A Nashville comedian’s deportation hotline, set up as a joke, has gone viral among viewers who say it shows the “banality of evil personified.”


"Ben Palmer, a stand-up comic in Nashville, has built a following online with his signature style of elaborate deadpan pranks, stumbling his way onto court TV shows and pyramid-scheme calls to poke fun at the latent absurdities of American life.


Then in January of last year, he had an idea for a new bit: He’d set up a fake tip line that people could use to report anyone they thought was an undocumented immigrant. It was darker than his other stunts, but it felt topical, the kind of challenge he wanted to try. At the very least, he thought, he might get a few calls he could talk about at his next show.


Instead, his tip line has received nearly 100 submissions from across the country: people reporting their neighbors, ex-lovers, Uber drivers, strangers they saw at the grocery store. One tip came from a teacher reporting the parents of a kindergarten student at her school.

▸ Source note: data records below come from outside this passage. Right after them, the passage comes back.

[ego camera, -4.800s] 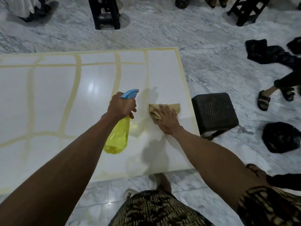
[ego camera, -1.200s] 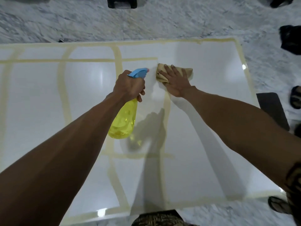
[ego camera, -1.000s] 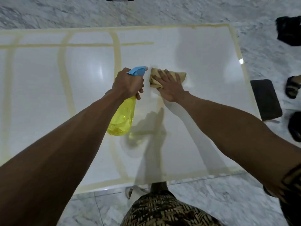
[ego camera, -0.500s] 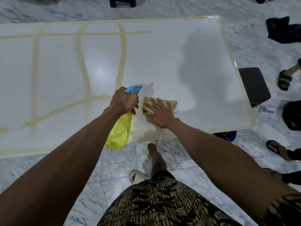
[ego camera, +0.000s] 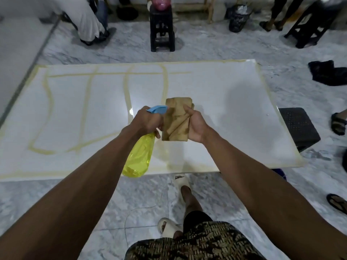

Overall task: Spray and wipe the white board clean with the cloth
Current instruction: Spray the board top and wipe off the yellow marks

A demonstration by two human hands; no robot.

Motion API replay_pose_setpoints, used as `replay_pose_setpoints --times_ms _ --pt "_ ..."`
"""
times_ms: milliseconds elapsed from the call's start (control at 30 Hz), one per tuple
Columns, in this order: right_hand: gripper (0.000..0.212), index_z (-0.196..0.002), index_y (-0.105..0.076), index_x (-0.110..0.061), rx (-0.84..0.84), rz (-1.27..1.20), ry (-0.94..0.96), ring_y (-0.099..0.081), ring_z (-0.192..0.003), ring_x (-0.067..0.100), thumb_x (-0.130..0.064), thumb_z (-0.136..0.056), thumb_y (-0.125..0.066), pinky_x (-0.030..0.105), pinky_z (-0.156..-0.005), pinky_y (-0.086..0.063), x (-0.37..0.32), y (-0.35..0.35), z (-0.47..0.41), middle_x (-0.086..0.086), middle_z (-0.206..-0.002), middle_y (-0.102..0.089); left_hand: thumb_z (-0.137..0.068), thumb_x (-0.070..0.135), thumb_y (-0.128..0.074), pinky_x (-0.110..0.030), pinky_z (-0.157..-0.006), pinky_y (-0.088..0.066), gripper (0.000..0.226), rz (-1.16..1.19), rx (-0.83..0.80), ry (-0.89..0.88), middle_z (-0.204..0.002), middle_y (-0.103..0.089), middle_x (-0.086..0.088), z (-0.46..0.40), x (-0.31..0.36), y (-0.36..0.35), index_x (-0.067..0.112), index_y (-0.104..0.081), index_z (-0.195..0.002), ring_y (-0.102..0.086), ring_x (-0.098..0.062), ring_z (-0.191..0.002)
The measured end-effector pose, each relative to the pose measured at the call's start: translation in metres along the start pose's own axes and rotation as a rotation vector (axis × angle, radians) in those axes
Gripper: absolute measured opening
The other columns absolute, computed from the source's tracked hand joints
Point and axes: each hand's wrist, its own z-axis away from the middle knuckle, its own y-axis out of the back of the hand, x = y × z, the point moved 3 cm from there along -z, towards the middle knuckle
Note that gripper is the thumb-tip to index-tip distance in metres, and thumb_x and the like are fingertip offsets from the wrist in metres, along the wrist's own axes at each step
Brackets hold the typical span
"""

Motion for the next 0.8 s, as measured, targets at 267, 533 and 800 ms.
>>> replay_pose_setpoints --times_ms 267,533,800 --pt "0.066 -0.140 -0.051 -0.005 -0.024 -0.124 0.030 -0.046 -0.136 0.035 -0.053 -0.101 -0.031 0.054 -0.117 -0.028 -0.012 -0.048 -0.020 0.020 -0.146 -0.049 -0.086 0.006 -0.050 -0.037 -0.054 -0.060 0.033 -0.054 0.059 -0.022 -0.073 -0.067 -0.017 0.004 0.013 0.035 0.020 -0.077 -0.099 -0.066 -0.035 -0.061" --pt "0.059 -0.139 -0.054 -0.006 -0.037 -0.018 0.072 -0.052 -0.130 0.036 -0.048 -0.101 -0.037 0.051 -0.113 -0.036 -0.019 -0.066 -0.035 0.020 -0.141 -0.054 -0.073 0.035 -0.054 -0.048 -0.077 -0.065 0.046 -0.135 0.167 0.011 -0.056 -0.070 -0.004 -0.003 0.011 0.069 0.002 -0.070 -0.100 -0.070 -0.028 -0.051" --pt "0.052 -0.136 -0.054 -0.002 0.015 0.189 0.064 -0.059 -0.110 0.034 -0.019 -0.087 -0.050 0.044 -0.097 -0.048 -0.030 -0.084 -0.049 0.022 -0.129 -0.060 -0.068 0.038 -0.054 -0.048 -0.080 -0.064 0.048 -0.115 0.138 -0.007 -0.062 -0.074 -0.009 -0.005 0.024 0.090 -0.001 -0.069 -0.090 -0.073 -0.034 -0.056"
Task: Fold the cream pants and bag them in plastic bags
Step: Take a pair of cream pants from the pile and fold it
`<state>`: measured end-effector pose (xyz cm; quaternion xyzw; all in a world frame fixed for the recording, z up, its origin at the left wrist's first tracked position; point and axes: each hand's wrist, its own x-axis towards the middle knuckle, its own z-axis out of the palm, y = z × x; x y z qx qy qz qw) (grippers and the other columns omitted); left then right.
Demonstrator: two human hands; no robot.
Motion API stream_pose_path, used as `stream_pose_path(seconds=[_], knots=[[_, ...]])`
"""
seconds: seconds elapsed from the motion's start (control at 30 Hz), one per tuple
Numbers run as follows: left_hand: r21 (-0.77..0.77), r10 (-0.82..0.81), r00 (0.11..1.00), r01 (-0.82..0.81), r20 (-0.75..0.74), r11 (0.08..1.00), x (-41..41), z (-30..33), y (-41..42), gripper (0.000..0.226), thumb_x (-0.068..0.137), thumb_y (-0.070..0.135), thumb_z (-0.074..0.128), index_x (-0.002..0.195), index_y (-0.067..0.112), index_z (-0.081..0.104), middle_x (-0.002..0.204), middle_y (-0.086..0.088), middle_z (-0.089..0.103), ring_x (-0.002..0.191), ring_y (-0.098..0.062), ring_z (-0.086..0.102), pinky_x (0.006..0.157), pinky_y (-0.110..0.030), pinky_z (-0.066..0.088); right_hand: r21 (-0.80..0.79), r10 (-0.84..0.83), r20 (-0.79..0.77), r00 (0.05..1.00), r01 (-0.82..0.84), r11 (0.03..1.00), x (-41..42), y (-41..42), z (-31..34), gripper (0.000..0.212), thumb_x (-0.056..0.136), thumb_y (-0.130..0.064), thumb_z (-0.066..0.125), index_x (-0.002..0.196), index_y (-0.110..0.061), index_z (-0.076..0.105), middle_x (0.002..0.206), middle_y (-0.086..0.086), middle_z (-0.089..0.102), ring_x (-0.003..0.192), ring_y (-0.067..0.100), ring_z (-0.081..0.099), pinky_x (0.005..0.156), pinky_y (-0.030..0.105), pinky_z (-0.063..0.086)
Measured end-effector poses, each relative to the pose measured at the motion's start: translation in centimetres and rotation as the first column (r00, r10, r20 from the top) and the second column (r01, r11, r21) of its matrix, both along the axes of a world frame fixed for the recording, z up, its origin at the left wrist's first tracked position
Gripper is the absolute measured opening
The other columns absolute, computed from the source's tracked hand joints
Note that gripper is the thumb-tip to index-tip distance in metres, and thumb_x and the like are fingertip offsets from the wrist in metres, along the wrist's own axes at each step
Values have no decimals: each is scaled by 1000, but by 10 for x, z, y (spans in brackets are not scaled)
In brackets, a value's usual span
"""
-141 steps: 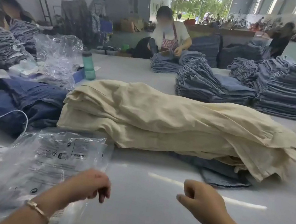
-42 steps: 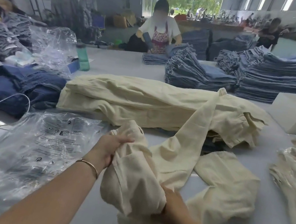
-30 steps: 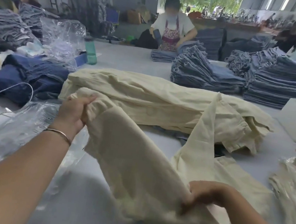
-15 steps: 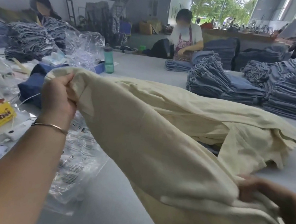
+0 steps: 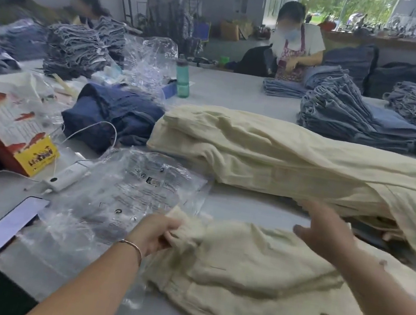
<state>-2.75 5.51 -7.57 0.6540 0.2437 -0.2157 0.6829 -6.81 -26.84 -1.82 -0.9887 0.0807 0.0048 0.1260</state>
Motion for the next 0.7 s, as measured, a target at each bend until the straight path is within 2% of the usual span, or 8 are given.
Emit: stream_pose_path(seconds=[0.13, 0.2, 0.27, 0.3, 0.37, 0.47, 0.57, 0.7], knots=[[-251, 10, 1000, -15, -20, 968, 4, -4, 3, 19, 94, -4, 40, 81, -2, 54, 68, -14, 58, 52, -19, 59, 46, -25, 54, 90, 372, 40, 927, -374, 923, -1, 109, -49, 80, 78, -57, 65, 145, -27, 31, 145, -8, 40, 130, 14, 40, 102, 27, 34], [-482, -53, 998, 57, 22, 875, 2, 8, 3, 20, 96, 2, 39, 97, -6, 57, 77, -17, 65, 62, -21, 66, 57, -30, 58, 114, 386, -4, 922, -383, 917, 3, 154, -67, 103, 69, -67, 64, 150, -20, 21, 145, -2, 39, 130, 20, 40, 103, 32, 36], [-550, -162, 984, 173, 70, 817, 0, 14, 9, 29, 99, 20, 44, 107, 1, 63, 90, -15, 69, 81, -24, 67, 73, -35, 59, 131, 251, 12, 968, -250, 959, 9, 182, -79, 99, 72, -57, 63, 149, -13, 19, 136, 4, 50, 122, 26, 48, 95, 35, 41], [-452, -209, 971, 237, 112, 860, -1, 13, 13, 34, 100, 30, 45, 105, 6, 68, 95, -11, 70, 89, -24, 66, 78, -36, 57, 132, 166, 51, 985, -171, 976, 14, 188, -82, 83, 78, -43, 60, 146, -11, 24, 125, 7, 58, 113, 28, 54, 87, 35, 43], [52, -311, 930, 307, 197, 950, -3, 6, 26, 33, 97, 38, 49, 96, 15, 72, 96, -3, 71, 96, -23, 65, 81, -34, 52, 275, -19, 104, 994, -10, 962, 25, 182, -86, 45, 83, -14, 49, 127, -12, 39, 97, 10, 64, 92, 34, 60, 71, 37, 41], [700, -444, 894, 277, 63, 658, -13, -16, 45, 33, 80, 44, 67, 101, 21, 56, 100, 3, 62, 95, -20, 60, 77, -31, 48, 718, -314, -27, 949, 237, 654, 44, 154, -83, 16, 84, -2, 47, 99, -8, 47, 80, 9, 56, 79, 31, 54, 69, 41, 43], [850, -539, 826, 395, -164, 348, -26, -40, 44, 49, 72, 48, 71, 106, 23, 45, 106, 4, 59, 94, -18, 58, 73, -29, 46, 876, -383, -112, 917, 273, 397, 59, 125, -66, 7, 88, -6, 56, 82, -7, 55, 81, 15, 57, 71, 25, 53, 62, 36, 42], [958, -621, 769, 270, -152, 100, -32, -45, 25, 16, 76, 27, 60, 87, 23, 49, 97, -1, 64, 93, -24, 62, 66, -27, 38, 906, -362, -60, 930, 203, 372, 74, 96, -40, 26, 92, -4, 48, 72, -16, 60, 78, 11, 61, 70, 25, 55, 65, 33, 45]])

"I mean, they seem like nice people or whatever,” the woman told Palmer on the call. “But if they’re taking up resources from our county, I’m not into illegal people being here.”...


A Department of Homeland Security spokesperson said it was “aware of a fraudulent YouTube page falsely representing ICE” and that the agency “strongly [condemns] any actions intended to mislead the public or impersonate official government entities.


But neither Palmer nor the websites claim to represent a government agency, and the sites’ privacy policies include disclaimers at the bottom saying they’re intended only for “parody, joke purposes and sociological research.” (Palmer spoke on the condition that The Washington Post not name the websites, so as not to ruin the bit.)"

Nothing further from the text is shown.